Drug-related mutational patterns in hepatitis B virus (HBV) reverse transcriptase proteins from Iranian treatment-naïve chronic HBV patients

Immunomodulators and Nucleotide analogues have been used globally for the dealing of chronic hepatitis B virus (HBV) infection. However, the development of drug resistance is a major limitation to their long-term effectiveness. The aim of this study was to characterize the hepatitis B virus reverse transcriptase (RT) protein variations among Iranian chronic HBV carriers who did not receive any antiviral treatments.

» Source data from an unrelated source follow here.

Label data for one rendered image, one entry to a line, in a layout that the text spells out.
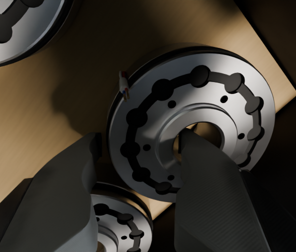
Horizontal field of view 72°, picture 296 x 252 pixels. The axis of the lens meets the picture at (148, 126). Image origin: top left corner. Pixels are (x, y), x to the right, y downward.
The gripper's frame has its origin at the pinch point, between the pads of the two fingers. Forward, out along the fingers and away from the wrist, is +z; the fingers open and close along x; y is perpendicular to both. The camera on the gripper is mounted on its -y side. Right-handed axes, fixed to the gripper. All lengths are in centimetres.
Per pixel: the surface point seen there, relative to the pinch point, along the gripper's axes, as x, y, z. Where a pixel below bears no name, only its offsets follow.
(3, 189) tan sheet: -10.5, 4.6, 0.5
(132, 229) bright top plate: -1.0, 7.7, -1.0
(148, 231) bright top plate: 0.2, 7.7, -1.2
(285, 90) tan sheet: 10.9, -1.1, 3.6
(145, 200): 0.1, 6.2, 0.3
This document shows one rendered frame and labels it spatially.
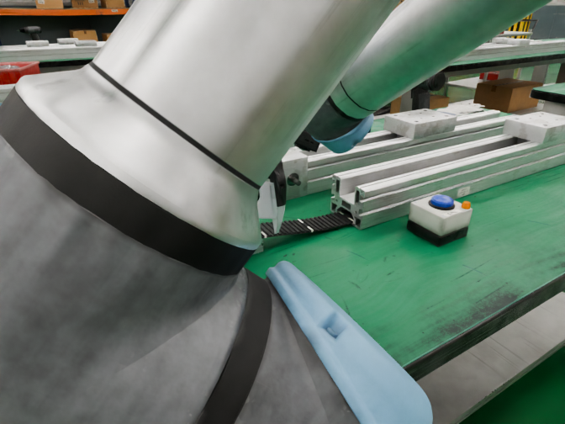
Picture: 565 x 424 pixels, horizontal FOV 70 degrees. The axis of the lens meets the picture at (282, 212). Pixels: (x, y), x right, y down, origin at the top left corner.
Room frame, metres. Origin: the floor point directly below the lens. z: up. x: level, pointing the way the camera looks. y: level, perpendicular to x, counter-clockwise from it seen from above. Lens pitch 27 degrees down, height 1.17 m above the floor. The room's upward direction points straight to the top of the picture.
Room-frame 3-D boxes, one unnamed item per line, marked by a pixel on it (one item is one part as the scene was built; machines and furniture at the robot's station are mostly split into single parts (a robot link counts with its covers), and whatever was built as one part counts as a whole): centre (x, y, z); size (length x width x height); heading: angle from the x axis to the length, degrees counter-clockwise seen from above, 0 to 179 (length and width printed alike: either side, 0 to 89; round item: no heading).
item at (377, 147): (1.10, -0.38, 0.82); 0.80 x 0.10 x 0.09; 120
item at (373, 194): (0.93, -0.47, 0.82); 0.80 x 0.10 x 0.09; 120
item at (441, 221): (0.69, -0.29, 0.81); 0.10 x 0.08 x 0.06; 30
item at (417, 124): (1.10, -0.38, 0.87); 0.16 x 0.11 x 0.07; 120
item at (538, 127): (1.06, -0.69, 0.87); 0.16 x 0.11 x 0.07; 120
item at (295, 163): (0.86, 0.00, 0.83); 0.12 x 0.09 x 0.10; 30
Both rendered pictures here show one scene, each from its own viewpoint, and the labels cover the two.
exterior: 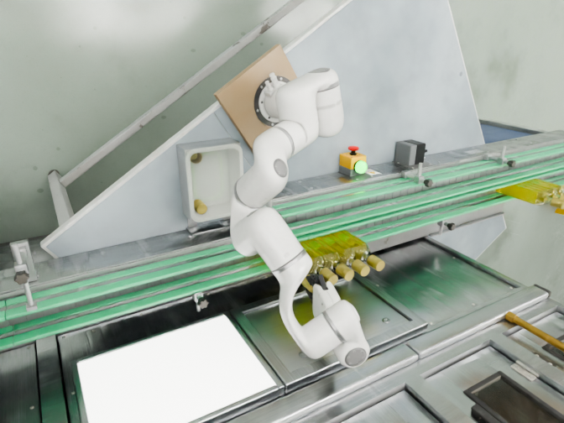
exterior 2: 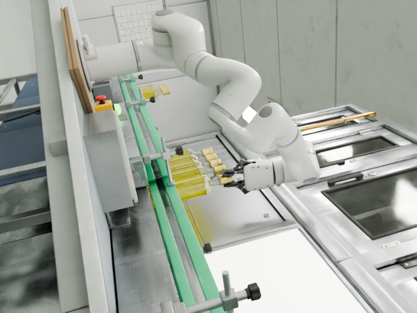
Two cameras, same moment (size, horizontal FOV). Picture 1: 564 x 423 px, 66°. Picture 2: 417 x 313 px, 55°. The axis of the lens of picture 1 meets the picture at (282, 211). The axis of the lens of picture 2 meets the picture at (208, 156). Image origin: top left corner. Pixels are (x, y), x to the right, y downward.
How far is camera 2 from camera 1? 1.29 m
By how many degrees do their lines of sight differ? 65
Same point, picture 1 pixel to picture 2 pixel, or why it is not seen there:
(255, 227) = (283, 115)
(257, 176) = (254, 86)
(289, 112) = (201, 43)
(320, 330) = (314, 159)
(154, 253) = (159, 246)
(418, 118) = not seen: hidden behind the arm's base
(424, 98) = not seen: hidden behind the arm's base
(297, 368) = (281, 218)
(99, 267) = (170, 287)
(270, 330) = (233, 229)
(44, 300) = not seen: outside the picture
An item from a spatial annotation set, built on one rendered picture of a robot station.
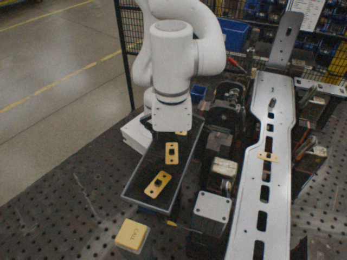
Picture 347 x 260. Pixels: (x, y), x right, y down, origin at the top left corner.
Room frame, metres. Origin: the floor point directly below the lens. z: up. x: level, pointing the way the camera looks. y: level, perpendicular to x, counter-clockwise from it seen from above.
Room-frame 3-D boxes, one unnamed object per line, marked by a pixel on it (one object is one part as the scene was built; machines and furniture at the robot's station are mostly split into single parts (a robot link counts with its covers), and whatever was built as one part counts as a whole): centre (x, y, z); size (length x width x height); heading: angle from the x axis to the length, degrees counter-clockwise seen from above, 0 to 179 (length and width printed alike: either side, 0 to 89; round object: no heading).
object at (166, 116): (0.44, 0.00, 1.34); 0.10 x 0.07 x 0.11; 90
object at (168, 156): (0.44, 0.01, 1.17); 0.08 x 0.04 x 0.01; 0
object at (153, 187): (0.33, 0.04, 1.17); 0.08 x 0.04 x 0.01; 146
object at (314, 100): (0.86, -0.71, 0.87); 0.12 x 0.09 x 0.35; 71
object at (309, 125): (0.74, -0.63, 0.84); 0.11 x 0.08 x 0.29; 71
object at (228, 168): (0.44, -0.18, 0.89); 0.13 x 0.11 x 0.38; 71
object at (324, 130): (1.00, -0.94, 0.84); 0.11 x 0.06 x 0.29; 71
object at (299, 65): (1.20, -0.75, 0.88); 0.08 x 0.08 x 0.36; 71
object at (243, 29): (1.51, -0.33, 1.10); 0.30 x 0.17 x 0.13; 63

Hepatitis B virus partial RT genes from 325 chronic in active carrier patients were amplified and directly sequenced. Nucleotide/amino acid substitutions were identified compared to the sequences obtained from the database. All strains belonging to genotype D.365 amino-acid substitutions were found. Mutations related to lamivudine, adefovir, telbivudine, and entecavir occurred in (YMDD) 4% (n = 13), (SVQ) 17.23% (n = 56), (M204I/V + L180M) 2.45% (n = 8) and (M204I) 2.76% (n = 9) of patients, respectively. RT mutants do occur naturally and could be found in HBV carriers who have never received antiviral therapy. However, mutations related to drug resistance in Iranian treatment-naïve chronic HBV patients were found to be higher than other studies published formerly. Chronic HBV patients should be monitored closely prior the commencement of therapy to achieve the best regimen option.